Jetzt gibt’s nur eines zu tun: Rad wieder fahrtauglich machen und ab auf die Strasse…

Es sei noch gesagt, dass alles hier genannte auf eigenen Erfahrungen beruht. Es kann Abweichungen geben da man es immer mit Menschen zu tun hat, deren Handlungsspielraum Ermessenssache ist und Dinge vielleicht anders erledigen als gedacht oder gewünscht. Aber was bei allen Personen gut ankommt und einem meist weiterhilft ist Freundlichkeit und Respekt… auch wenn es manchmal schwer fällt.

Topics: Ausrüstung, Tipps & Tricks | 5 Kommentare »
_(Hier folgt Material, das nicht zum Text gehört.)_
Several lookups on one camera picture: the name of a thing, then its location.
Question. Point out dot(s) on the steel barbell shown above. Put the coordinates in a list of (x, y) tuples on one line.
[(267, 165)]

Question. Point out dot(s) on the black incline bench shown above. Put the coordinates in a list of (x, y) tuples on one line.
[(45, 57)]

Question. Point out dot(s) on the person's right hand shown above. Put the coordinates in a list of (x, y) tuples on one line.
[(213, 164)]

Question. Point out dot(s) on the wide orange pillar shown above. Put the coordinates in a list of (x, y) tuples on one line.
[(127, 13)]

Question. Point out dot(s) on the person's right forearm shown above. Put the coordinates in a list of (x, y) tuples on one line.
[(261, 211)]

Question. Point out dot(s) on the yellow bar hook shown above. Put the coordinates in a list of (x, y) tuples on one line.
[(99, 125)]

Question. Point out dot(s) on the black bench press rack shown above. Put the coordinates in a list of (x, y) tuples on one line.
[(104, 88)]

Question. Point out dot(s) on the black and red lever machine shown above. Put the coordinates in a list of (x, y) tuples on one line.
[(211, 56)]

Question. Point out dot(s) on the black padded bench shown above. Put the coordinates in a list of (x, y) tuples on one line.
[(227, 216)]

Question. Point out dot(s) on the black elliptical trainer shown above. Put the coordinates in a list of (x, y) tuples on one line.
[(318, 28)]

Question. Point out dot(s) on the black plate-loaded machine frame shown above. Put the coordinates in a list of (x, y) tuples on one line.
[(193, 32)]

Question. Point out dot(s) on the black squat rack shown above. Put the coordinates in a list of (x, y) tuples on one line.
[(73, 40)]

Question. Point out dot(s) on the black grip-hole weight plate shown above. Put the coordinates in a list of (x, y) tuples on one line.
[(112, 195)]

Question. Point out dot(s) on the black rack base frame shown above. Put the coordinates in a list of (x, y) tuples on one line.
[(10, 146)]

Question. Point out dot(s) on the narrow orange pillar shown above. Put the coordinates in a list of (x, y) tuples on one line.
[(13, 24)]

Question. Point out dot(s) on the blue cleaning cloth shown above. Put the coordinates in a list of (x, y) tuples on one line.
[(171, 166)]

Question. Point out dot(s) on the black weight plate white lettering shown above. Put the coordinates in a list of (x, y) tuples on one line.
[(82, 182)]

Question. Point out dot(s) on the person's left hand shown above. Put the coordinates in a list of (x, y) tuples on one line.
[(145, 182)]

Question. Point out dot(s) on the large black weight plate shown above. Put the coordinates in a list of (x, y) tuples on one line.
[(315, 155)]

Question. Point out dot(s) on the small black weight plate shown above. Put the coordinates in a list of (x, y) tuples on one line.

5 Kommentare to “Fliegende Fahrräder – Fahrrad-Transport im Flugzeug”

  1. GAbriele Lüdtke meint:
    18.Februar 2009 at 09:32

    Wir haben gute Erfahrungen gemacht in dem wir uns pro Fahrrad ca. 5 Rollen Frischhaltefolie kaufen und in Kombination mit Pappe die Räder darin einwickeln. Es gibt aber auch Fluggesellschaften die auf Kartons bestehen. In Pisa haben wir die Kartons dann für drei Wochen auf einem Campingplatz deponiert und an Ende der Tour wieder abgeholt! Der Weg vom Flughafen zum Campingplatz war zwar etwas schwierig mit den Kartons, ging aber aufgrund der Nähe ganz gut! Ansonsten Taxi beauftragen!

  2. Judith Weibrecht meint:
    8.Juli 2009 at 18:12

    Ich habe ebenfalls gute Erfahrungen mit Folie gemacht, und zwar mit Luftpolsterfolie (die gibt’s bei der Post, 5m für ein paar Euro) + Kreppband. So habe ich das ganze Fahrrad verpflastert. Es hat den Vorteil, dass man die Folie am Zielflughafen abnehmen und weiter auf der Radtour mitnehmen kann (wiegt ja nix). Wenn man wieder nach Hause fliegt, einfach wieder dranpappen ;-) .

  3. Roland meint:
    1.Juni 2010 at 11:37

    Moin, ich fahre im Sommer von Wien aus am Donauradweg entlang bis zur serbisch-rumänischen Grenze. Anschließend möchte ich mit dem Bus (wichtig: Fahrradtransport) zurück nach Belgrad und von dort per Flug nach Hamburg.
    1. Hat jemand Informationen über eine entsprechende Buslinie in Serbien, die auch Fahräder transportiert?
    2. Kennt jemand eine Stelle in Belgrad, wo ich Verpackungsmaterial für das Fahrrad bekommen kann? Die Airline hat den Fahrradtransport schon bestätigt.
    Roland

  4. Emily meint:
    2.Juni 2010 at 01:12

    Ich habe ebenfalls gute Erfahrungen mit Folie gemacht, und zwar mit Luftpolsterfolie (die gibt’s bei der Post, 5m für ein paar Euro) + Kreppband. So habe ich das ganze Fahrrad verpflastert. Es hat den Vorteil, dass man die Folie am Zielflughafen abnehmen und weiter auf der Radtour mitnehmen kann (wiegt ja nix). Wenn man wieder nach Hause fliegt, einfach wieder dranpappen ;-) .

  5. Amy meint:
    5.Juni 2010 at 05:02

    Wir haben gute Erfahrungen gemacht in dem wir uns pro Fahrrad ca. 5 Rollen Frischhaltefolie kaufen und in Kombination mit Pappe die Räder darin einwickeln. Es gibt aber auch Fluggesellschaften die auf Kartons bestehen. In Pisa haben wir die Kartons dann für drei Wochen auf einem Campingplatz deponiert und an Ende der Tour wieder abgeholt! Der Weg vom Flughafen zum Campingplatz war zwar etwas schwierig mit den Kartons, ging aber aufgrund der Nähe ganz gut! Ansonsten Taxi beauftragen!